Your objective: Reproduce every entry below exactly, minus the pictures.

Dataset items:

────────────────

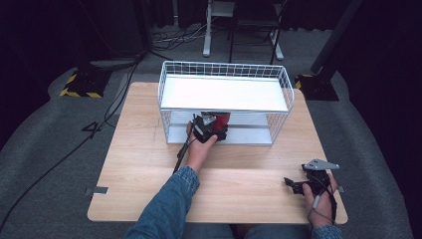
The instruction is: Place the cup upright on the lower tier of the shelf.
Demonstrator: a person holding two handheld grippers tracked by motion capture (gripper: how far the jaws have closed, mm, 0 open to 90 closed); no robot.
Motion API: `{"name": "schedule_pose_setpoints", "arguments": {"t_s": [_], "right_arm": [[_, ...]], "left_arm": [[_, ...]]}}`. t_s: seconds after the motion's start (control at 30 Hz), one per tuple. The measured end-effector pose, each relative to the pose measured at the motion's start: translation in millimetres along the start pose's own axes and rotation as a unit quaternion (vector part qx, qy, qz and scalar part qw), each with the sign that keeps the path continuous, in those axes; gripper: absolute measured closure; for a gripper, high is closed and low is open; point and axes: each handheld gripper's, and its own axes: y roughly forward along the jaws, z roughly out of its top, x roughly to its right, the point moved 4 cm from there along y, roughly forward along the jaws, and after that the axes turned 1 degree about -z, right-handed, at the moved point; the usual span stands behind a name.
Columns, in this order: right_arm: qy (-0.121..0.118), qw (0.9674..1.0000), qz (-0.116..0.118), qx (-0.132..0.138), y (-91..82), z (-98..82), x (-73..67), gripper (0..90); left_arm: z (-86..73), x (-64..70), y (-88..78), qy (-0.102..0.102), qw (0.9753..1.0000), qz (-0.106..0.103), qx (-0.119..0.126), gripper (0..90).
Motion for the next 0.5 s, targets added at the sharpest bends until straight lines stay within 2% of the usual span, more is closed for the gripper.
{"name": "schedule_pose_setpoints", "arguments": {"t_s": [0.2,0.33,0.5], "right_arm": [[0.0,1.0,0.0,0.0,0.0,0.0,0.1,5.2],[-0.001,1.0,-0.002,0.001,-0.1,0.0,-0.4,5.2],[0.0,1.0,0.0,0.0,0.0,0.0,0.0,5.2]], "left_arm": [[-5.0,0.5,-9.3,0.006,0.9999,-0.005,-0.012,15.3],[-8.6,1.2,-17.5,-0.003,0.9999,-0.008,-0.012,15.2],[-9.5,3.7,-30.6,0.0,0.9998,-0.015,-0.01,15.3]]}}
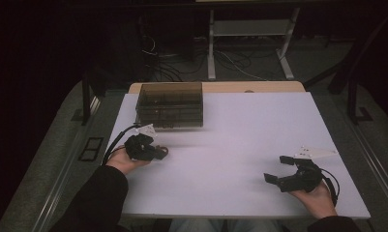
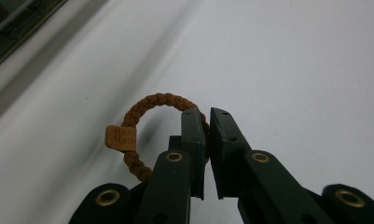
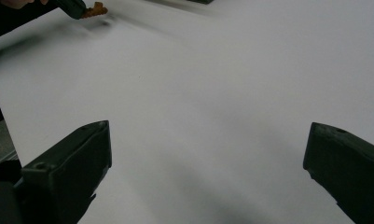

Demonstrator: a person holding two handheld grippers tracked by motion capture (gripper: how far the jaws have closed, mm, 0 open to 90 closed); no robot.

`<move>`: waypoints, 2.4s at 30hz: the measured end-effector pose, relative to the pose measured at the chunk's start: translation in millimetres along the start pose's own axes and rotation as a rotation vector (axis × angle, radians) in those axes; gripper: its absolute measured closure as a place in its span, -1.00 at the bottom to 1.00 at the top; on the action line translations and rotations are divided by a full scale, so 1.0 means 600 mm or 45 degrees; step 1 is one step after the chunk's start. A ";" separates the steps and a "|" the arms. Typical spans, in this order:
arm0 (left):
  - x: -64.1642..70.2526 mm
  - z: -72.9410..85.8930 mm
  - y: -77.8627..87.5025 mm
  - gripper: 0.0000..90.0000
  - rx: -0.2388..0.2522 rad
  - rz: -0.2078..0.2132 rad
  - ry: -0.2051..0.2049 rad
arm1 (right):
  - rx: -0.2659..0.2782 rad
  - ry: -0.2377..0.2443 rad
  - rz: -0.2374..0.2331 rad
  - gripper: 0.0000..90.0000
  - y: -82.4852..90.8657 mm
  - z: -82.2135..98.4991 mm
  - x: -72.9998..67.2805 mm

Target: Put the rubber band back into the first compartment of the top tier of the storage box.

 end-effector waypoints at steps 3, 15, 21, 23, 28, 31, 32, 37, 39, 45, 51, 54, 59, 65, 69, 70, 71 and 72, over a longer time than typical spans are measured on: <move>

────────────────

Exercise solution:
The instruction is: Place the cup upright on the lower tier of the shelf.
Demonstrator: a person holding two handheld grippers tracked by motion capture (gripper: how far the jaws have closed, mm, 0 open to 90 closed); no robot.
Motion API: `{"name": "schedule_pose_setpoints", "arguments": {"t_s": [_], "right_arm": [[_, ...]], "left_arm": [[_, ...]]}}`. t_s: seconds after the motion's start (control at 30 Hz), one per tuple. The measured end-effector pose, each relative to the pose measured at the motion's start: translation in millimetres along the start pose's own axes and rotation as a unit quaternion (vector part qx, qy, qz and scalar part qw), each with the sign that keeps the path continuous, in those axes; gripper: absolute measured closure; for a gripper, high is closed and low is open; point and axes: each handheld gripper's, and its own axes: y roughly forward along the jaws, z roughly out of its top, x roughly to its right, the point moved 4 cm from there along y, roughly forward along the jaws, and after that the axes turned 1 degree about -z, right-handed, at the moved point; the usual span stands behind a name.
Columns, in this order: right_arm: qy (-0.121..0.118), qw (0.9674..1.0000), qz (-0.116..0.118), qx (-0.132..0.138), y (-91..82), z (-98..82), x (-73..67), gripper (0..90); left_arm: z (-86..73), x (-64..70), y (-88..78), qy (-0.102..0.102), qw (0.9753..1.0000), qz (-0.106..0.103), qx (-0.119..0.126), gripper (0..90).
Motion for the next 0.5 s, targets added at the sharpest bends until straight lines stay within 2% of the usual span, more is closed for the gripper.
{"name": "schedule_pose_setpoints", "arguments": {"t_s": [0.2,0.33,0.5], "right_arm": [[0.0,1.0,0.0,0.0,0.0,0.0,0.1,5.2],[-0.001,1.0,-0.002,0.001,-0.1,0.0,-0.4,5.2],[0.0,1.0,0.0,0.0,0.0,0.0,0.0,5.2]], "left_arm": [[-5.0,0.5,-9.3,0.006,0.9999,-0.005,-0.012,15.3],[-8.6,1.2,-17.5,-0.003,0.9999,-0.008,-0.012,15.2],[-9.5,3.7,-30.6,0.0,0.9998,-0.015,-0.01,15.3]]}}

Demonstrator: a person holding two handheld grippers tracked by motion capture (gripper: how far the jaws have closed, mm, 0 open to 90 closed); no robot.

`<move>`: waypoints, 2.4s at 30hz: the measured end-effector pose, relative to the pose measured at the chunk's start: translation in millimetres along the start pose's own axes and rotation as a rotation vector (axis × angle, radians) in those axes; gripper: its absolute measured closure as a place in its span, -1.00 at the bottom to 1.00 at the top; on the action line translations and rotations are divided by a full scale, so 1.0 means 600 mm or 45 degrees; step 1 is one step after the chunk's start. A ";" separates the steps and a "|" the arms. Typical spans, in this order:
arm0 (left):
  - x: -64.1642..70.2526 mm
  - z: -72.9410..85.8930 mm
  - y: -77.8627..87.5025 mm
  - gripper: 0.0000..90.0000
  - rx: -0.2388..0.2522 rad
  - rz: -0.2078..0.2132 rad
  - ry: -0.2051..0.2049 rad
arm1 (right):
  - rx: -0.2659..0.2782 rad
  - ry: -0.2377..0.2443 rad
  - rz: -0.2374..0.2331 rad
  - gripper: 0.0000..90.0000
  - y: -82.4852..90.8657 mm
  - z: -82.2135..98.4991 mm
  - x: -72.9998..67.2805 mm

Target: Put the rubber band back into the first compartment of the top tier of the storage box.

 end-effector waypoints at steps 3, 15, 21, 23, 28, 31, 32, 37, 39, 45, 51, 54, 59, 65, 69, 70, 71 and 72, over a longer time than typical spans are measured on: <move>

Nothing further is needed for this exercise.